With this, he puffed so savagely at his pipe that for several minutes his face disappeared behind the clouds of smoke. The tutor sighed, and was silent. His quiet resignation touched the tyrannical Squire.

"Don't trouble your mind any more about the University, Doctor," said he, in quite a changed tone; "you will never persuade Waldemar to consent to the plan as long as you live. And for yourself, too, it is better that you should stay at Altenhof. Here you are just in the midst of your tumuli and your Runic stones, or whatever you call the rubbish you are after all day long.

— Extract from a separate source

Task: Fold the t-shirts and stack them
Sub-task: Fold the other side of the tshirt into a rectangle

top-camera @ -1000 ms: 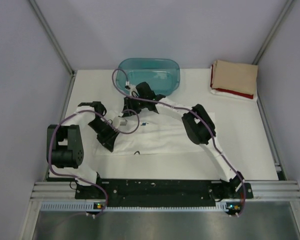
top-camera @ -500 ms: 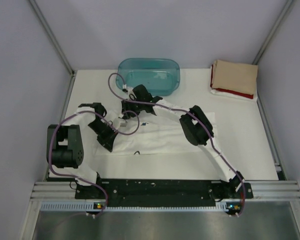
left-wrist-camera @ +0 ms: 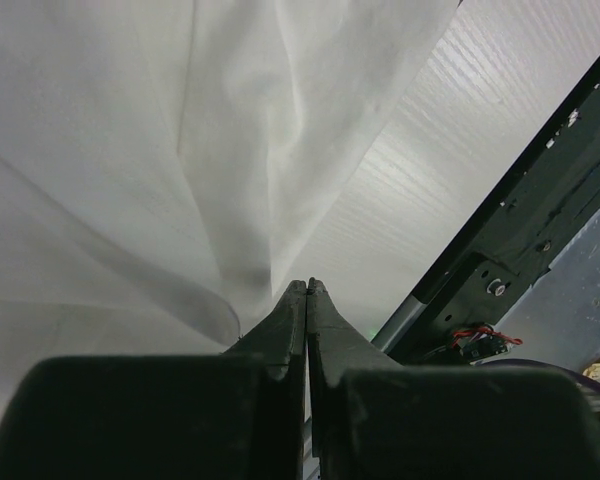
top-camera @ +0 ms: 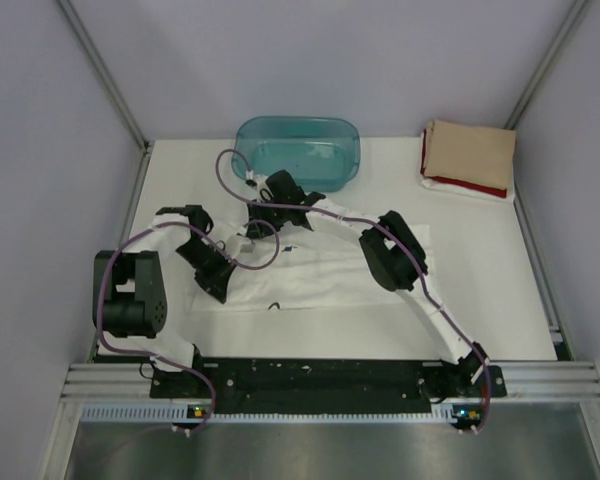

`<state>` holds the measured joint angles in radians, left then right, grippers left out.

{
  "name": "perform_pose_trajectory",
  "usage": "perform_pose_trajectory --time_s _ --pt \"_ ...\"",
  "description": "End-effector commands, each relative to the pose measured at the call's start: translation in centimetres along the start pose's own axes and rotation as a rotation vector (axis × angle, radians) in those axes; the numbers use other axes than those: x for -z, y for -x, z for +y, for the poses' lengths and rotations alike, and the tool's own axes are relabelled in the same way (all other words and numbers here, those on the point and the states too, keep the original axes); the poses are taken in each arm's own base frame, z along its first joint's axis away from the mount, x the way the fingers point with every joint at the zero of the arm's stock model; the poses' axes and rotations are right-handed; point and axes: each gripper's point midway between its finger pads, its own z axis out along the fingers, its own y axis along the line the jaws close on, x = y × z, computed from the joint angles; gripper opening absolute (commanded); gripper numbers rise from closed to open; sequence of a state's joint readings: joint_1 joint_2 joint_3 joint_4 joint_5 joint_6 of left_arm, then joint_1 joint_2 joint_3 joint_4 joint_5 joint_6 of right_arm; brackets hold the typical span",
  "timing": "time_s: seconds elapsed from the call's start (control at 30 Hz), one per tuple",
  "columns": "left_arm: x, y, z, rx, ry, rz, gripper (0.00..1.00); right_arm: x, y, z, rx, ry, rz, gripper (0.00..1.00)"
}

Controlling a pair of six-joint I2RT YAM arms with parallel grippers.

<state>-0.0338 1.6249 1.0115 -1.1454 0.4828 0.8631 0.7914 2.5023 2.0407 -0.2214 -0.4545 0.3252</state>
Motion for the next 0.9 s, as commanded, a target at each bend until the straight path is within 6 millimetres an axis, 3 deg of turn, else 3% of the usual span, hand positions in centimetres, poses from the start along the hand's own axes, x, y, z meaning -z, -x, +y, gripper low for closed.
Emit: perform_pose_trajectory --time_s 0.0,0.1,0.27,0.4,0.6,0.63,0.7,0.77,0.87 --pt "1.1 0.9 0.0 -0.022 0.031 -0.040 0.00 0.6 0.9 2.2 0.017 0.062 -0.009 0.20" --pt "1.6 1.1 0.4 -0.009 0.054 -0.052 0.00 0.8 1.0 2.6 0.022 0.079 -0.007 0.00" --pt "3.0 1.2 0.8 -0.009 0.113 -0.063 0.00 2.4 2.1 4.1 0.037 0.111 -0.020 0.00" --pt "4.0 0.9 0.9 -0.005 0.137 -0.079 0.00 5.1 4.2 6.4 0.104 0.141 -0.063 0.00" --pt "4.2 -0.1 1.0 0.004 0.116 -0.073 0.00 8.6 4.3 8.5 0.148 0.175 -0.068 0.00" --pt "4.2 -0.1 0.7 -0.008 0.106 -0.074 0.05 9.1 4.2 8.8 0.146 0.179 -0.070 0.00" --pt "4.3 0.0 0.6 -0.026 0.106 -0.082 0.30 9.9 3.4 9.2 0.143 0.193 -0.062 0.00" --pt "4.7 0.4 0.5 -0.063 0.109 -0.099 0.46 10.7 2.8 9.8 0.142 0.208 -0.061 0.00" --pt "5.7 1.6 -0.5 -0.157 0.067 -0.145 0.48 11.6 1.7 10.2 0.138 0.228 -0.042 0.00"
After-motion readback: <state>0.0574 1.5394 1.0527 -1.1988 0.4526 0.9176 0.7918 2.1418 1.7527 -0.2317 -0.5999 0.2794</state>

I can't understand, for my own part, what you can see so remarkable in the old heathen lumber; but the heart of man must take delight in something, and I am right glad you can find any pleasure to satisfy you, for you have often a hard time of it with Waldemar--and with me into the bargain."

The Doctor, much confused, made a deprecatory gesture. "Oh, Herr Witold!"

"Don't put yourself out," said the other, good-naturedly. "I know that in your secret soul you look upon our life here as a godless business, and that you would have run away from us long ago, if it had not been for the heathen rubbish you have grown so fond of, and which you can't bring yourself to part from. Well, I am not such a bad fellow after all, you know, though I do fly out in a passion occasionally; and as you are always pottering about among the pagans, you must be just in your element here with us. I have heard say that people in those days had no manners at all. They used to fight and murder each other out of pure friendship."

The historical information displayed by Herr Witold appeared to the Doctor to have a dangerous tendency. Possibly he feared some practical illustration of it on his own person, for he backed by almost imperceptible degrees behind the sofa.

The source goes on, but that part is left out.